A significant portion of our AROs relate to the future decommissioning of our nuclear facilities. At December 31, 2005, nuclear decommissioning AROs, which are reported in the Dominion Generation segment, totaled $1.7 billion, representing approximately 77% of our total AROs. Based on their significance, the following discussion of critical assumptions inherent in determining the fair value of AROs relates to those associated with our nuclear decommissioning obligations.

We obtain from third-party experts periodic site-specific “base year” cost studies in order to estimate the nature, cost and timing of planned decommissioning activities for our utility nuclear plants. We use internal and external cost studies for our merchant nuclear facilities based on similar methods. These cost studies are based on relevant information available at the time they are performed; however, estimates of future cash flows for extended periods are by nature highly uncertain and may vary significantly from actual results. In addition, these cost estimates are dependent on subjective factors, including the selection of cost escalation rates, which we consider to be a critical assumption.

We determine cost escalation rates, which represent projected cost increases over time, due to both general inflation and increases in the cost of specific decommissioning activities, for each of our nuclear facilities. The use of alternative rates would have been material to the liabilities recognized. For example, had we increased the cost escalation rate by 0.5%, the amount recognized as of December 31, 2005 for our AROs related to nuclear decommissioning would have been $343 million higher.

 

Employee benefit plans

We sponsor noncontributory defined benefit pension plans and other postretirement benefit plans for eligible active employees, retirees and qualifying dependents. The costs of providing benefits under these plans are dependent, in part, on historical information such as employee demographics, the level of contributions made to the plans and earnings on plan assets. Assumptions about the future, including the expected rate of return on plan assets, discount rates applied to benefit obligations and the anticipated rate of increase in health care costs and participant compensation, also have a significant impact on employee benefit costs. The impact on pension and other postretirement benefit plan obligations associated with changes in these factors is generally recognized in our Consolidated Statements of Income over the remaining average service period of plan participants rather than immediately.

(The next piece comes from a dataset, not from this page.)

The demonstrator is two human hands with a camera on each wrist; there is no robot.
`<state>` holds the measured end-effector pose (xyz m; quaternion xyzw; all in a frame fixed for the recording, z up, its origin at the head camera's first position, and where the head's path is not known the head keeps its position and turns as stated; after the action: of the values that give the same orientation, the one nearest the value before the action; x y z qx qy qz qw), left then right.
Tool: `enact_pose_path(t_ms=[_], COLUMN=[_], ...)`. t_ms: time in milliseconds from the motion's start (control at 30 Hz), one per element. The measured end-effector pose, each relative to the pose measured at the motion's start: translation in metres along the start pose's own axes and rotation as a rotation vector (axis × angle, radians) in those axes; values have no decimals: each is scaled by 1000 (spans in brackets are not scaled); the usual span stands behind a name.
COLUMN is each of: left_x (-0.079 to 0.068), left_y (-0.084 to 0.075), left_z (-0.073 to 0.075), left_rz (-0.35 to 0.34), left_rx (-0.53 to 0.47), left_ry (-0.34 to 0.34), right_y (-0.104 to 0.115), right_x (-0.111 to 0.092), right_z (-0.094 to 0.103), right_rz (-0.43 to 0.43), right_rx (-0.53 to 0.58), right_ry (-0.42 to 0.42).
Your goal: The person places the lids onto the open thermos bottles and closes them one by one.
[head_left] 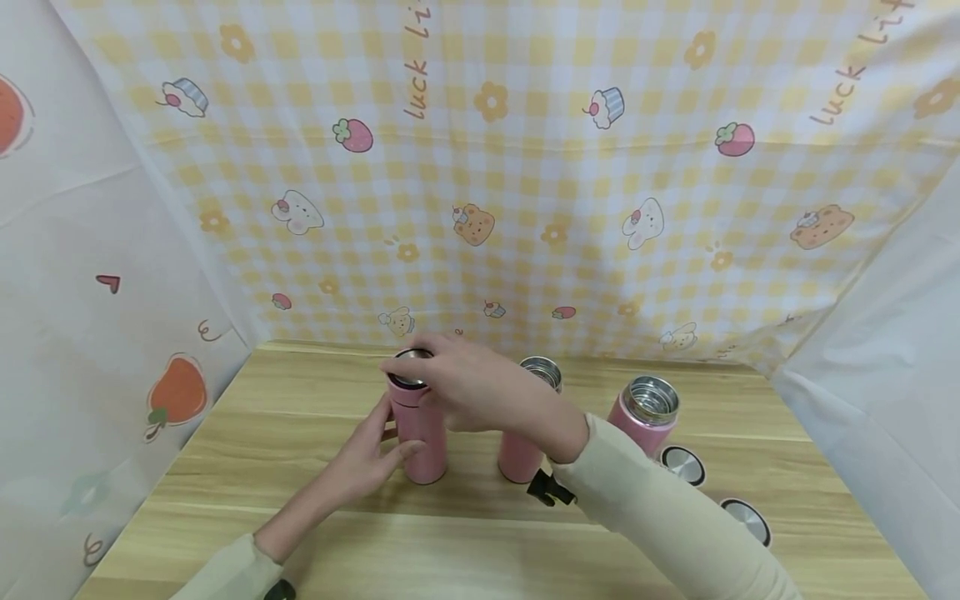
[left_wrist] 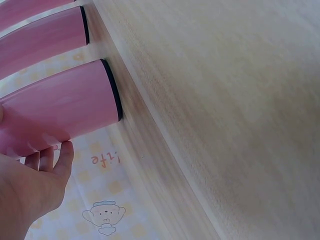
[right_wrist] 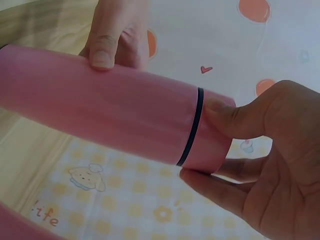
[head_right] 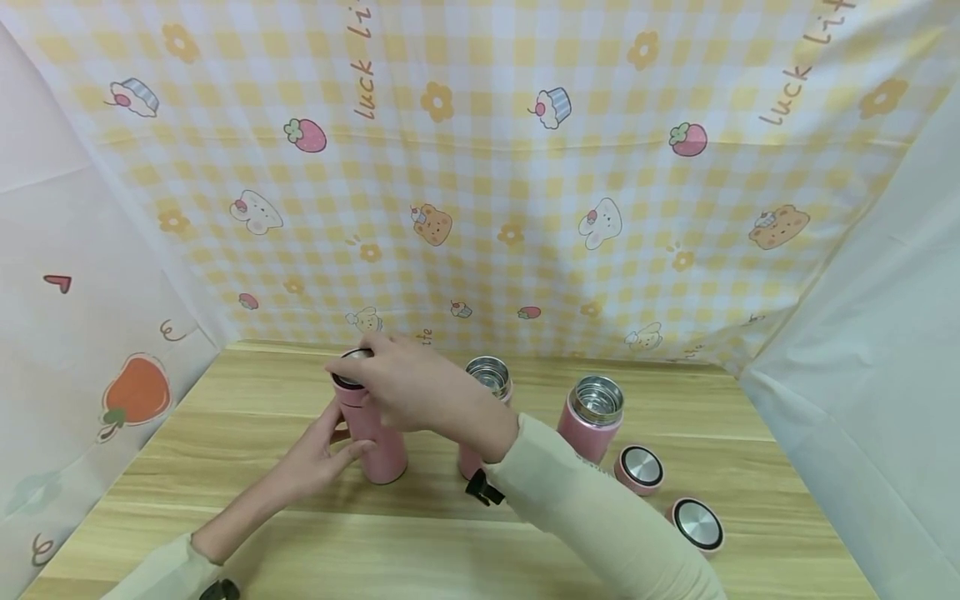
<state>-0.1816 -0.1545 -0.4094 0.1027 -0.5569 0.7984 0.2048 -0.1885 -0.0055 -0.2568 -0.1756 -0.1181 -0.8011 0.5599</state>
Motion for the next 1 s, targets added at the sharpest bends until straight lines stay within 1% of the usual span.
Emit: enact_pose_path(t_ms=[167, 267, 367, 433, 500, 600, 667, 900, 1000], left_x=[-1, -1, -1, -1, -1, 0, 0, 0, -1], left_y=[0, 0, -1, -1, -1, -1, -1, 1, 1], left_z=[1, 1, 0, -1, -2, -2, -2, -2, -2], left_rz=[3, -7, -15, -18, -15, -13, -5, 10, 9], left_rx=[2, 1, 3, 4, 6, 4, 2, 13, 15], left_ry=[3, 4, 2, 0, -3, -9, -10, 8, 14], right_y=[7, 8, 6, 3, -1, -8, -11, -13, -13], right_x=[0, -2, -4, -6, -7, -7, -7, -4, -3], right_z=[-1, -1, -1, 0, 2, 3, 3, -1, -4], right_rz=[-42, -38, -18, 0, 15, 32, 41, 80, 108], right_rx=[-77, -99, -88, -45, 30, 145, 196, 340, 361], right_ry=[-20, -22, 4, 20, 28, 23, 23, 58, 72])
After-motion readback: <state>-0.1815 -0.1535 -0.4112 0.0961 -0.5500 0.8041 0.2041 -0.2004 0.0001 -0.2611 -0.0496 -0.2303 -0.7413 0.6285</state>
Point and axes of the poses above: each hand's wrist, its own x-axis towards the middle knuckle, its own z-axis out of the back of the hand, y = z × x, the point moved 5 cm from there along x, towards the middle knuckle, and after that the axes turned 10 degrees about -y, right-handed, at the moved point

The selection of expected long-term rates of return on plan assets, discount rates and medical cost trend rates are critical assumptions. We determine the expected long-term rates of return on plan assets for pension plans and other postretirement benefit plans by using a combination of:

·   Historical return analysis to determine expected future risk premiums;
·   Forward-looking return expectations derived from the yield on long-term bonds and the price earnings ratios of major stock market indices;
·   Expected inflation and risk-free interest rate assumptions; and
·   Investment allocation of plan assets. The strategic target asset allocation for our pension fund is 45% U.S. equity securities, 8% non-U.S. equity securities, 22% debt securities and 25% other, such as real estate and private equity investments.

 

Assisted by an independent actuary, we develop assumptions, which are then compared to the forecasts of other independent investment advisors to ensure reasonableness. An internal committee selects the final assumptions. We calculated our pension cost using an expected return on plan assets assumption of 8.75% for 2005, 2004 and 2003. We calculated our 2005 other postretirement benefit cost using an expected return on plan assets assumption of 8.00% compared to 7.79% and 7.78% for 2004 and 2003, respectively. The rate used in calculating other postretirement benefit cost is lower than the rate used in calculating pension cost because of differences in the relative amounts of various types of investments held as plan assets and because other postretirement benefit activity, unlike the pension activity, was partially taxable in 2004 and 2003.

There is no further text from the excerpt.